Quora - avortement

De JFCM
Aller à : navigation, rechercher

En tant qu'homme, pourquoi vous vous positionnez sur la question de l'avortement (un sujet qui ne vous concerne pas) ?

Je ne suis pas un homme mais je vais répondre tout de même.

Les hommes se positionnent sur la question de l'avortement parce qu'ils sont des humains. Et par là même, ils sont travaillés par des débats éthiques qui vont au-delà de leur petite personne.

Ai-je le droit de me questionner sur l'euthanasie même si aucun de mes proches n'est en train d'agoniser dans des souffrances abominables ? Je considère que oui. Parce que la question du vivant et de ce qu'on a le droit de lui faire ou pas me concerne, du simple fait que j'appartiens à l'humanité.

L'avortement vient réveiller le débat éthique de quiconque a un peu de cervelle et de sensibilité, indépendamment de son sexe ou de sa culture. Et le principe du débat éthique, c'est qu'il est :

  • Personnel : Chaque débat éthique est singulier, précieux et preuve de sa conscience individuelle.
  • Viscéral : On ne peut rien faire pour lui échapper, il est la manifestation de notre travail intérieur et de notre dynamique existentielle.
  • Permanent : Aucune réponse fixe et définitive ne conviendra jamais, la question demeurera toujours.

Autrement dit, la question de l'avortement est un débat sans fin. Comme celle de l'euthanasie. Qu'on soit directement concerné ou pas, elle sera moteur de débats de valeurs qui vont bien au-delà du pro-choix ou du pro-vie. Cette binarité des positionnements est un leurre. Une façon de croire qu'on peut trancher la question pour toujours.

  • Quand j'entends un pro-life dire "la vie est sacrée", j'entends "j'ai tranché la question d'un coté et pour toujours, comme ça j'ai tordu le cou de mon débat éthique et il arrête de me torturer".
  • Quand j'entends un pro-choix dire "c'est juste un tas de cellules en trop", j'entends exactement la même chose. Une volonté de réduire un embryon à un objet sans valeur pour mettre fin à son débat éthique et trancher définitivement la question.

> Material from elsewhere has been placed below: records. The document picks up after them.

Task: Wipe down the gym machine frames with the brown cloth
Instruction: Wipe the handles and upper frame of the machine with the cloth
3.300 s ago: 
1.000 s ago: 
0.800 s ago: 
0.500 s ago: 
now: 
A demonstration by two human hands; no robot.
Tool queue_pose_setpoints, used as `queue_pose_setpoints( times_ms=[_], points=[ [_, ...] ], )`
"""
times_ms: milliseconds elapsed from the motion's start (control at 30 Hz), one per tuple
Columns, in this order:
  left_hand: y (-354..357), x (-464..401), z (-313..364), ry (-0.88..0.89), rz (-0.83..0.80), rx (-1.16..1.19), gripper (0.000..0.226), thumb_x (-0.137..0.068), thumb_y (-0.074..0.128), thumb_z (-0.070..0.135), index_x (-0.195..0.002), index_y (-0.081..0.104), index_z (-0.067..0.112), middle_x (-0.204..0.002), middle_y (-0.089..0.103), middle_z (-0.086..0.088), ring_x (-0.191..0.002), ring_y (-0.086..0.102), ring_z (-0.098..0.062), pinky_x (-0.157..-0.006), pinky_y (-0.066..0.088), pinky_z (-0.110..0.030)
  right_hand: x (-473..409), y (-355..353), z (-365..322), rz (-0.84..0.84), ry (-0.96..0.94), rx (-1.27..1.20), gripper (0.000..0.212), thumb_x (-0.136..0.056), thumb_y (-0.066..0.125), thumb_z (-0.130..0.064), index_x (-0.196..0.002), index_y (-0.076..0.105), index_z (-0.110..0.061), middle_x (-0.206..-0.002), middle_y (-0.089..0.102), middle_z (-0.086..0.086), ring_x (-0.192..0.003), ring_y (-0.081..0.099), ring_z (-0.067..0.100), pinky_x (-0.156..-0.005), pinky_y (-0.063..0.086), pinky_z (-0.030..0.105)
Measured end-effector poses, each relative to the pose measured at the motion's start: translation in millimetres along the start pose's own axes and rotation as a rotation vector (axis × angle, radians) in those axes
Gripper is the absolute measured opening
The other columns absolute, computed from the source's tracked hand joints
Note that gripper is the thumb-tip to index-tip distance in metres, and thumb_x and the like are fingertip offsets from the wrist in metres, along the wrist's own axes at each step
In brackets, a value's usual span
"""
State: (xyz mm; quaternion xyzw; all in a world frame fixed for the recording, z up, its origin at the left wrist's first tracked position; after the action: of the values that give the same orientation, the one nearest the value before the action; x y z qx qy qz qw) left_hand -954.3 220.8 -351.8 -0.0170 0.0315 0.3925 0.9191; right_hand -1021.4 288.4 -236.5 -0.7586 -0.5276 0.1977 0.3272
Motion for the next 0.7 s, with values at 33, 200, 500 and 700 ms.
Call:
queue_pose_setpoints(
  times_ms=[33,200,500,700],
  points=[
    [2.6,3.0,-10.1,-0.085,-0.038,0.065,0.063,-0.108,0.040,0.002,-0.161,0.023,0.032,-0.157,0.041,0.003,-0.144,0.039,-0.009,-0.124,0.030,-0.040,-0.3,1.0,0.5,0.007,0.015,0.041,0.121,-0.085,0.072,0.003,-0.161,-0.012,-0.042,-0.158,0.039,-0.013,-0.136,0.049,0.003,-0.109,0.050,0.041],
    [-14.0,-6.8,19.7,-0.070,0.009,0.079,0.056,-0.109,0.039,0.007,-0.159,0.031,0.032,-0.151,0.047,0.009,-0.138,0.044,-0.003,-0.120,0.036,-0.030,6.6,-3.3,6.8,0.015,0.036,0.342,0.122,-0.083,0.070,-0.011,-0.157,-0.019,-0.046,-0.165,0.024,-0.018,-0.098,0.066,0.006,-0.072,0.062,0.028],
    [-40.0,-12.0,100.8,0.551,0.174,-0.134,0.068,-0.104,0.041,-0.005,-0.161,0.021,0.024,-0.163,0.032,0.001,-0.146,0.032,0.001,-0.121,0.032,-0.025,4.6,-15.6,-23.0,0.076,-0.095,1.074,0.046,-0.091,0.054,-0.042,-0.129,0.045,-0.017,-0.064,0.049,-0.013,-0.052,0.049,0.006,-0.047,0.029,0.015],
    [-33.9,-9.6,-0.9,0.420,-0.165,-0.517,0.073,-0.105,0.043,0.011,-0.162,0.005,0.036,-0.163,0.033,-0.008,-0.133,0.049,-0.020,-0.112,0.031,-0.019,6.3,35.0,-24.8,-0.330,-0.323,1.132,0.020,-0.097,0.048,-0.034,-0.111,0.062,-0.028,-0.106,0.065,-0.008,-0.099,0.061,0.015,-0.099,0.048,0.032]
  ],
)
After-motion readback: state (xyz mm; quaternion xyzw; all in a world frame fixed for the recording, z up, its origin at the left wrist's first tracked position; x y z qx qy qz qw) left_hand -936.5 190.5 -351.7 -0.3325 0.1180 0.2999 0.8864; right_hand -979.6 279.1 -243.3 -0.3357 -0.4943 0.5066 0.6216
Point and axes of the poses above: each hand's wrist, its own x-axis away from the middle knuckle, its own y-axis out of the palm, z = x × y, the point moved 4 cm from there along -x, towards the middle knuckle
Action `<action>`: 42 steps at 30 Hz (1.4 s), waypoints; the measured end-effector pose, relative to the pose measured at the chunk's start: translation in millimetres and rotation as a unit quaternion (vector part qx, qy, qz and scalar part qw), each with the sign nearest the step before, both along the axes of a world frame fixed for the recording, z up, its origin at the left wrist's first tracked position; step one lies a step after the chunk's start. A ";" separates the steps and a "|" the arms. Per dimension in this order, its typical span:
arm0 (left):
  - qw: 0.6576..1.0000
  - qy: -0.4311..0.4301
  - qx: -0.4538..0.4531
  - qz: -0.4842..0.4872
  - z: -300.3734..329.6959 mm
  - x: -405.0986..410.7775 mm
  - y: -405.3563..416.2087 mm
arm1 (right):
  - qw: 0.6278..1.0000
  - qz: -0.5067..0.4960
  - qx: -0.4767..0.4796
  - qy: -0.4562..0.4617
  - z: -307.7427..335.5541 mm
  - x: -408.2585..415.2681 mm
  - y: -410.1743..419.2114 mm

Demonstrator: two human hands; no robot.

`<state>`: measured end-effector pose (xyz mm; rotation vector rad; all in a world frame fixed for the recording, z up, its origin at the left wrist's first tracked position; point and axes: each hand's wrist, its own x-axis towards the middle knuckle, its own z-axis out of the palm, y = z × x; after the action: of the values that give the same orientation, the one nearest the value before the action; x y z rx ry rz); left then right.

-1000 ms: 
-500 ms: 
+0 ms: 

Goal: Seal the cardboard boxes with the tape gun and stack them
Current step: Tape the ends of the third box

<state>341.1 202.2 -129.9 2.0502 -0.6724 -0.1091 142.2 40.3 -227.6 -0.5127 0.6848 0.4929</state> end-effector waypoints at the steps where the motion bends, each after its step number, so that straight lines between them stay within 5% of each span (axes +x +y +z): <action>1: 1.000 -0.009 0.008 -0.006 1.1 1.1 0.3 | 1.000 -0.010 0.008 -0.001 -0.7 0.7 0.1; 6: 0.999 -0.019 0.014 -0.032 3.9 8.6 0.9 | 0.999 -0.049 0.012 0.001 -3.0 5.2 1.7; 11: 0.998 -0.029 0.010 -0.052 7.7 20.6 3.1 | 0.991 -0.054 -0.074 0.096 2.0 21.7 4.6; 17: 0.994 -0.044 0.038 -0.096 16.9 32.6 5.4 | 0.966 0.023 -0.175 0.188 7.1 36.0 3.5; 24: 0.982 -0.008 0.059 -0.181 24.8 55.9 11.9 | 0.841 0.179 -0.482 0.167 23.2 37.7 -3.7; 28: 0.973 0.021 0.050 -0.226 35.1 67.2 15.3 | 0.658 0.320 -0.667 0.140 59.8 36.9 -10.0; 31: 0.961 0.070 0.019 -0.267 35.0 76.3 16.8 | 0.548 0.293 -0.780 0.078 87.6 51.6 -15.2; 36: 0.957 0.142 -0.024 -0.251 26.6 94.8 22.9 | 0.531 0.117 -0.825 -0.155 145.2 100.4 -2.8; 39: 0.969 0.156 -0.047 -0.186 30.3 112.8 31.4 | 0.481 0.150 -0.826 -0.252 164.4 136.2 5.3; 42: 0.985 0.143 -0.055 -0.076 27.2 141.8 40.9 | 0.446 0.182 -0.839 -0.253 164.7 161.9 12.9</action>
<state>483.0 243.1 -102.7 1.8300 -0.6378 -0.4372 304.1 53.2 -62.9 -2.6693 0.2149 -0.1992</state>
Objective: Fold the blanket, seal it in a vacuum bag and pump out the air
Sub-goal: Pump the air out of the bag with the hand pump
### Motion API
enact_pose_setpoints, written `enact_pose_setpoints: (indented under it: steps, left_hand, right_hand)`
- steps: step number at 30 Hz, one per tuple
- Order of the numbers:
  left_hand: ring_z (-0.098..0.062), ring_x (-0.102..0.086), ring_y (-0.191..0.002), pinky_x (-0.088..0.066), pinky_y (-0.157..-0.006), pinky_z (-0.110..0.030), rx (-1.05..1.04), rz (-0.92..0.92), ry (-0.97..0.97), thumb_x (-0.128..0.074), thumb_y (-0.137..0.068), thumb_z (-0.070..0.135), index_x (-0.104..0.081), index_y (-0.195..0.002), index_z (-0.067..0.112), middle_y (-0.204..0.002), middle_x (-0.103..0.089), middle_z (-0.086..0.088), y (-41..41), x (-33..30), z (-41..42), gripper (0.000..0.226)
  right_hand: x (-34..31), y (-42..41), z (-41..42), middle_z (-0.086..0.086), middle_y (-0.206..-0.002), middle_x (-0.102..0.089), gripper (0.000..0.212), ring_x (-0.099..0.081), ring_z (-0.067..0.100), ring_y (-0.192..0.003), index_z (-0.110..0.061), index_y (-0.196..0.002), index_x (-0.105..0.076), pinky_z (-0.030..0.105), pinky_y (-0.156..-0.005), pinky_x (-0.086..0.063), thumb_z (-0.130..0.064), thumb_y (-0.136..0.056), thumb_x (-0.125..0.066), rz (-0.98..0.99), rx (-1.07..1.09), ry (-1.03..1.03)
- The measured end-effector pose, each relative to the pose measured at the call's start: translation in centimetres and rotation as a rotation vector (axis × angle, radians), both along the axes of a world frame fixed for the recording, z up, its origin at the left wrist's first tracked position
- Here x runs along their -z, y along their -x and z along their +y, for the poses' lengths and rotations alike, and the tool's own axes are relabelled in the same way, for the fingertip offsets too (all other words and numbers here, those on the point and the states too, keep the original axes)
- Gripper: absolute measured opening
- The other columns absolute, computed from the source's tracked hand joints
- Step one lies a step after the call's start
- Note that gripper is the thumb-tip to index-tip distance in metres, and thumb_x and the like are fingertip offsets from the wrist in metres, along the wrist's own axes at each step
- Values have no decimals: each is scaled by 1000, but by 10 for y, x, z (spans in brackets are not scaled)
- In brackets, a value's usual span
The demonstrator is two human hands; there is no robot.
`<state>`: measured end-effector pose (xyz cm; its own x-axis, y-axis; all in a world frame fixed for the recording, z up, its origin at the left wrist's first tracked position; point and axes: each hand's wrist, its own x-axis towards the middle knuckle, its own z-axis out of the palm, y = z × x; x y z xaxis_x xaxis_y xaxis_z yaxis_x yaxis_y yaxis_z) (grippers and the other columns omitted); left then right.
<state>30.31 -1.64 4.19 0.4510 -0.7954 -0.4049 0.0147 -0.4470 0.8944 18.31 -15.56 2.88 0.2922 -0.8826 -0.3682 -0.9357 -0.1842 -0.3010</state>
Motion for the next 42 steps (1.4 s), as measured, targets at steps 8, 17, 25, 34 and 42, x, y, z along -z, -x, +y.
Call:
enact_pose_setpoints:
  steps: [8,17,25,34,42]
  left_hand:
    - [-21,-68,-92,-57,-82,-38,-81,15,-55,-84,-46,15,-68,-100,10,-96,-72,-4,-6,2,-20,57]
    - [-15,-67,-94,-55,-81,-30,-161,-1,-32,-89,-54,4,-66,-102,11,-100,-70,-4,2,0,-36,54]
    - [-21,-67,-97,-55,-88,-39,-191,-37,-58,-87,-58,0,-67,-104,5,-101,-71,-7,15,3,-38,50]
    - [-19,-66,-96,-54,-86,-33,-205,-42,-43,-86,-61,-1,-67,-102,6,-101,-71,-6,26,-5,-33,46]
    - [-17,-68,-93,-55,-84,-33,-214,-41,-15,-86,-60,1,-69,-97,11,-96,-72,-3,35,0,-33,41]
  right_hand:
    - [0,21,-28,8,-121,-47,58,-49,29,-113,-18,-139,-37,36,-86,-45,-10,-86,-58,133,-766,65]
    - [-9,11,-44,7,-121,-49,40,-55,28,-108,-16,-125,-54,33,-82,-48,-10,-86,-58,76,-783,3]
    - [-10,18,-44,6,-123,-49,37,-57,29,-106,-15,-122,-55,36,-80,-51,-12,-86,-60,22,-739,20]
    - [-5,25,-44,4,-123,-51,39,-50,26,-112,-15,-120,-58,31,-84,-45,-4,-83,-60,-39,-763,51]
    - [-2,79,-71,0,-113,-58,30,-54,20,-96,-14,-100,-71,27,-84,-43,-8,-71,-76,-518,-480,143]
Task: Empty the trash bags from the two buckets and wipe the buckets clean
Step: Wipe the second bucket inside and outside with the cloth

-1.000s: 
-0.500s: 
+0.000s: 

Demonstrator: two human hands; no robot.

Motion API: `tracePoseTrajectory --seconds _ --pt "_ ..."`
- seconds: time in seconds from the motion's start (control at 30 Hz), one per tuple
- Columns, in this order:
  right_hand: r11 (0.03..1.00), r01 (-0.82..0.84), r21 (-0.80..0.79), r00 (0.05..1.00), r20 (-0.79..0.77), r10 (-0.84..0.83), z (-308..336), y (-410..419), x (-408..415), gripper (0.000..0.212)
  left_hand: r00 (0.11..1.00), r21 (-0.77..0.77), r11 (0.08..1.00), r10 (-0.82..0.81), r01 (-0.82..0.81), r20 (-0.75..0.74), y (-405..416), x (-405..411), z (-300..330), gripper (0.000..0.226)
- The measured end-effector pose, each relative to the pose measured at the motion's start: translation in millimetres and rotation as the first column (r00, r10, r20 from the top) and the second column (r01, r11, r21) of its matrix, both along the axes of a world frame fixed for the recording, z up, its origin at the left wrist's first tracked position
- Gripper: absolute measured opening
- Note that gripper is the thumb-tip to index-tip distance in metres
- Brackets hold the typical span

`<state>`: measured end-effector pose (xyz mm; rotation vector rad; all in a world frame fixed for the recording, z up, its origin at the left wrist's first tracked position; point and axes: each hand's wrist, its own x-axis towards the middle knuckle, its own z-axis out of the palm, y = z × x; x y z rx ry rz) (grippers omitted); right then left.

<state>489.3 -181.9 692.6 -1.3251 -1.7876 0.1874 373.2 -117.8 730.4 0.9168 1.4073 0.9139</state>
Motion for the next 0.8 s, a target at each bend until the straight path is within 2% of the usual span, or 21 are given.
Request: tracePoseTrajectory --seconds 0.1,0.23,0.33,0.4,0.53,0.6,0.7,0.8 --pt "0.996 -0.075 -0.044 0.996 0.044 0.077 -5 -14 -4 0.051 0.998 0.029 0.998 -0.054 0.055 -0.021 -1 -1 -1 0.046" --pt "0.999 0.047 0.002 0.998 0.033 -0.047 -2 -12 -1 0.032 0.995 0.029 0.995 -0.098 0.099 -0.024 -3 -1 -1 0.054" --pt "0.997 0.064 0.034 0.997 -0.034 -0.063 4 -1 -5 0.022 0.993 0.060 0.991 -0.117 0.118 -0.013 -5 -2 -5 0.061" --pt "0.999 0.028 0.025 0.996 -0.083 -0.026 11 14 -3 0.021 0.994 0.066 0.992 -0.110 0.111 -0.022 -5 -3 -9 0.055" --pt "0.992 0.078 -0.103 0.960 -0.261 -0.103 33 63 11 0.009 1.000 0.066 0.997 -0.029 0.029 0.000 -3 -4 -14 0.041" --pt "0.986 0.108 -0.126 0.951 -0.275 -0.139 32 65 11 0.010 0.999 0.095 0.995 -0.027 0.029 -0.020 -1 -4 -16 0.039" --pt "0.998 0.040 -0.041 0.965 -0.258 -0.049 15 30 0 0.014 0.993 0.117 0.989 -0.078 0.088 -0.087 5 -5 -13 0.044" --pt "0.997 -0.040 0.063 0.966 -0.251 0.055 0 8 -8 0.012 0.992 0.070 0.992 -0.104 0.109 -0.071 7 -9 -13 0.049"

Sauf que la question…elle n'est pas si vite répondue que ça ! Elle ne se laisse pas trancher si facilement. On ne peut pas amputer de soi l'autre coté du paradoxe sans qu'il ne nous revienne en pleine figure…On ne peut pas faire comme si la vie de l'embryon passait toujours avant celle de la mère, sans regarder la détresse des femmes en face. Mais on ne peut pas non plus croire que le vivant est un objet comme un autre, dont on peut disposer à sa guise et jeter à la poubelle quand celui-ci nous encombre trop, sans voir toutes les dérives aliénantes que cela engendre.

En d'autres termes, les hommes donnent leur avis sur la question de l'avortement, parce qu'ils sont des humains capables de débat éthique, des citoyens qui prennent leur part dans la vie de la Cité, mais aussi des pères, des conjoints et des amants. Parce qu'au-delà de leur propre génome, être animés par des débats éthiques est une preuve de leur reliance au monde. Personne n'a le droit de les amputer de ça.

Je suis toujours étonnée par les gens qui sont à ce point prompts à trancher dans le vif du débat éthique.

Ils se mettent dans une situation impossible parce qu'un débat éthique n'appelle pas à être résolu, mais à être habité.

Il n'y aura jamais de réponse définitive et les lois sont condamnées à changer en permanence, au fil de la pensée dominante du moment.

Comprendre ça, c'est déjà faire un grand pas dans la compréhension de ce qui se joue. Et cela permet de repérer comment on génère de la polarisation dans la tête des gens.

"Une vie sacrée" face à "Un tas de cellules en trop". C'est un paradoxe qui empêche de penser la complexité des situations.

Les réponses se trouvent entre ces deux extrêmes. Entre la sacralisation d'un coté et la réification du vivant de l'autre. Et ces réponses sont condamnées à se réinventer sans cesse, en fonction des situations, et de la façon dont chaque protagoniste va hiérarchiser ses valeurs. Les femmes enceintes, les pères, les soignants, et la société toute entière qui débat, légalise et finance.

On n'a pas fini d'entendre parler de l'avortement. Et on ferait bien d'arrêter de croire qu'il existe une bonne réponse, capable de nous mettre tous d'accord, et qui nous permettrait de faire l'économie d'un débat intérieur permanent.